• _What the exercise asks_:
From the entries below, tally how many lines contain "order" and report only that figure.

• _Records provided_:
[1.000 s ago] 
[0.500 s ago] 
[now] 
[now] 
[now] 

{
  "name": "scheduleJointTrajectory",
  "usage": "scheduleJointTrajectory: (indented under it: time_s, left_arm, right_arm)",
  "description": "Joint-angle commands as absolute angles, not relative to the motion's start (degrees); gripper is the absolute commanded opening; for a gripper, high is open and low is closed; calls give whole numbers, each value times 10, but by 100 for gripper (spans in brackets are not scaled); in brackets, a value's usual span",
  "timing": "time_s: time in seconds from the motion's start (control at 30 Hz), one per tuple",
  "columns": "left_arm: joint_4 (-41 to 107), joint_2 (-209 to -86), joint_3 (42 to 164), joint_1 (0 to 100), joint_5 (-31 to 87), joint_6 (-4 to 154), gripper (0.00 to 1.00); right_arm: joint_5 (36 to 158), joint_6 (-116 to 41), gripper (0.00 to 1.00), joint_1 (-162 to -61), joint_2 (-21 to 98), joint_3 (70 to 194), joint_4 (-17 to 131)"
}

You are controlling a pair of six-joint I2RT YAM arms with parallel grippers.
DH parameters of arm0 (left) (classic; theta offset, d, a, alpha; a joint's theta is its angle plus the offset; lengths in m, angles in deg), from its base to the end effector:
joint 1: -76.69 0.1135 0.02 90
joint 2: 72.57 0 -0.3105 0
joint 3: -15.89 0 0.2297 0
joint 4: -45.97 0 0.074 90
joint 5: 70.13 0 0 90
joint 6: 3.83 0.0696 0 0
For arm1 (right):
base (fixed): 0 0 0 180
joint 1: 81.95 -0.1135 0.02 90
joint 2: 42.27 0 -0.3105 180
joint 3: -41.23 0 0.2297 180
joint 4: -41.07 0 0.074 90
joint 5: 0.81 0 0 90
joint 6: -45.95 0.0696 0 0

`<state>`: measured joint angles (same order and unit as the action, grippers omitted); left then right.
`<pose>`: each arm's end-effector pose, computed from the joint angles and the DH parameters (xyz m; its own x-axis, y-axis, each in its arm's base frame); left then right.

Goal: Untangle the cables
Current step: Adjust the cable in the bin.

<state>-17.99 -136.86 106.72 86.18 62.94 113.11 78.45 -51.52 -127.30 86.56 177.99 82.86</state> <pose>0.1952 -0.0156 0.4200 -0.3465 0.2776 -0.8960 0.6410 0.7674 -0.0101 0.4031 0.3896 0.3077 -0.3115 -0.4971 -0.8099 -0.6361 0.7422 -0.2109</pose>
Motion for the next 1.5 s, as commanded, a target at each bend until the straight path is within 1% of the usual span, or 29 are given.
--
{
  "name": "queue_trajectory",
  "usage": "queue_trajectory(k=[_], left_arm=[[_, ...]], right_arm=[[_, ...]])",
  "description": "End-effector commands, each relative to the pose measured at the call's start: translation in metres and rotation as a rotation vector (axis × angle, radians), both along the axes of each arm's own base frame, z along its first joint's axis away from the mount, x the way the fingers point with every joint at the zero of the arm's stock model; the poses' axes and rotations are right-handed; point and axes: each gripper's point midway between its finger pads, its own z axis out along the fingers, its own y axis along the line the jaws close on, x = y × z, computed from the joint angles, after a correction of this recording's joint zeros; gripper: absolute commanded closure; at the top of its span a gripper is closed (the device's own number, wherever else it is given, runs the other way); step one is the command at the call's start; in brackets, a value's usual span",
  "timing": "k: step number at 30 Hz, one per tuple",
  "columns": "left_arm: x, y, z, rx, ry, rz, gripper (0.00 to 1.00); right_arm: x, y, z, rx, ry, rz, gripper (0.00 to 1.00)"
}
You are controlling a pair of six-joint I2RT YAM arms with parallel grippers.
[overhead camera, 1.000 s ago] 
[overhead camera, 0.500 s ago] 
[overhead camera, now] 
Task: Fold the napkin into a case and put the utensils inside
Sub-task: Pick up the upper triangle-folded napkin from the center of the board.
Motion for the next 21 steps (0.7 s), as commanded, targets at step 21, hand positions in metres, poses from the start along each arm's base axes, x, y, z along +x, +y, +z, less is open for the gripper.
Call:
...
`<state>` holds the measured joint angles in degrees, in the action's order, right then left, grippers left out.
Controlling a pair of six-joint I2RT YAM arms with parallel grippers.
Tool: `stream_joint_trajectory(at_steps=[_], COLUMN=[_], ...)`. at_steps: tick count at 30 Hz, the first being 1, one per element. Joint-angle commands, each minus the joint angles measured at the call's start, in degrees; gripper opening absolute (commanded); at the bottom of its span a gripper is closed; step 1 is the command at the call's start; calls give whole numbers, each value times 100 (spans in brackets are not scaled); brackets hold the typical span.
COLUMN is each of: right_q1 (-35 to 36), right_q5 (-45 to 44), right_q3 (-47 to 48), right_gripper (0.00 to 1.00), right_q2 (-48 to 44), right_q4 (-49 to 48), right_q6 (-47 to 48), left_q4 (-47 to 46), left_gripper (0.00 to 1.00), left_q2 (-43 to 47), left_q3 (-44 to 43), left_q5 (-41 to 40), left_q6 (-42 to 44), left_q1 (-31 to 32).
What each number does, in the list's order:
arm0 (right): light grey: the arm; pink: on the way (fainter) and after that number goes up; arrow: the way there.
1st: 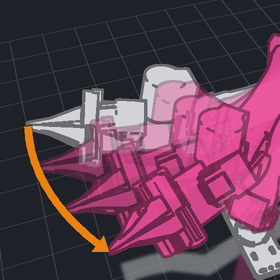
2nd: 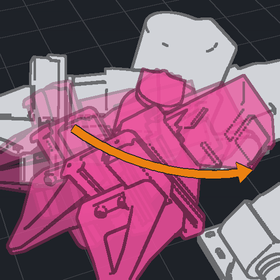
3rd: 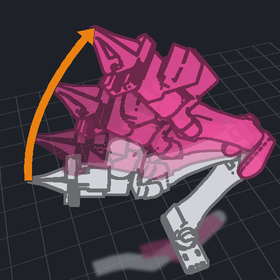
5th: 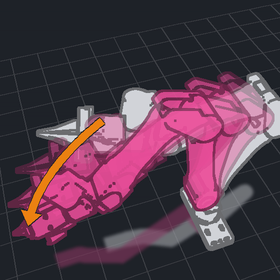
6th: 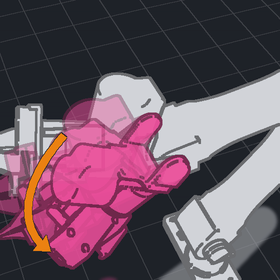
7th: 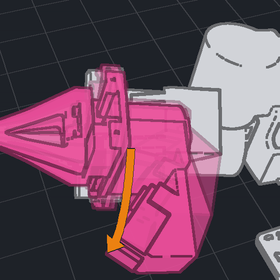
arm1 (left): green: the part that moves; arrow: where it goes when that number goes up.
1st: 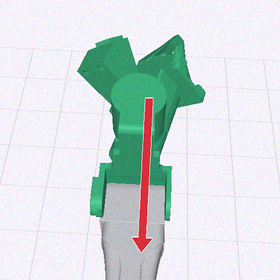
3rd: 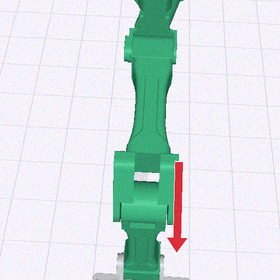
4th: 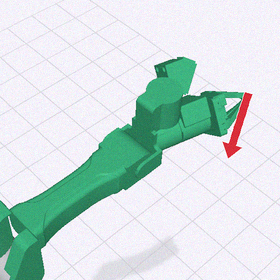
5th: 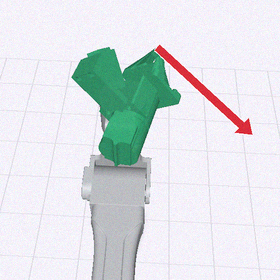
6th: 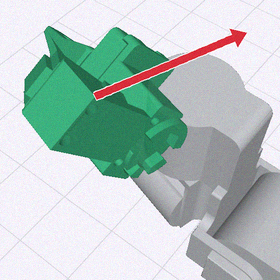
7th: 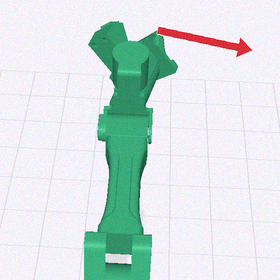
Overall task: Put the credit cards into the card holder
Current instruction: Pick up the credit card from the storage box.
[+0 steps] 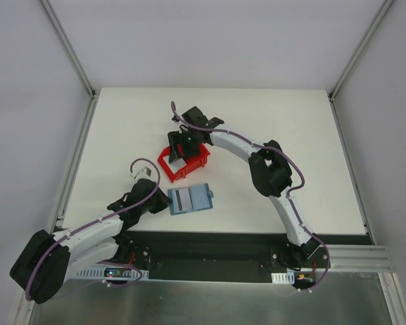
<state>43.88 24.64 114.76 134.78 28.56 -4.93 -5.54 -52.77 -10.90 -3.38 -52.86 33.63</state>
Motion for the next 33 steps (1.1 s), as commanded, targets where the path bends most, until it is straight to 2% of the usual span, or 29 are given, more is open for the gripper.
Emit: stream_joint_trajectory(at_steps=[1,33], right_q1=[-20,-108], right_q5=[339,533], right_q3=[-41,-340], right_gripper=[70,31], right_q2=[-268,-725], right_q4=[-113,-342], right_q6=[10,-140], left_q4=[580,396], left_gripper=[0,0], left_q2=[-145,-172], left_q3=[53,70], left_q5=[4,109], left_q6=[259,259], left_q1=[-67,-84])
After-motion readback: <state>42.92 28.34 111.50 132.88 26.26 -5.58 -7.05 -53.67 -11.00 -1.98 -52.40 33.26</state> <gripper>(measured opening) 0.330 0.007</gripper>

• _Exercise output_:
3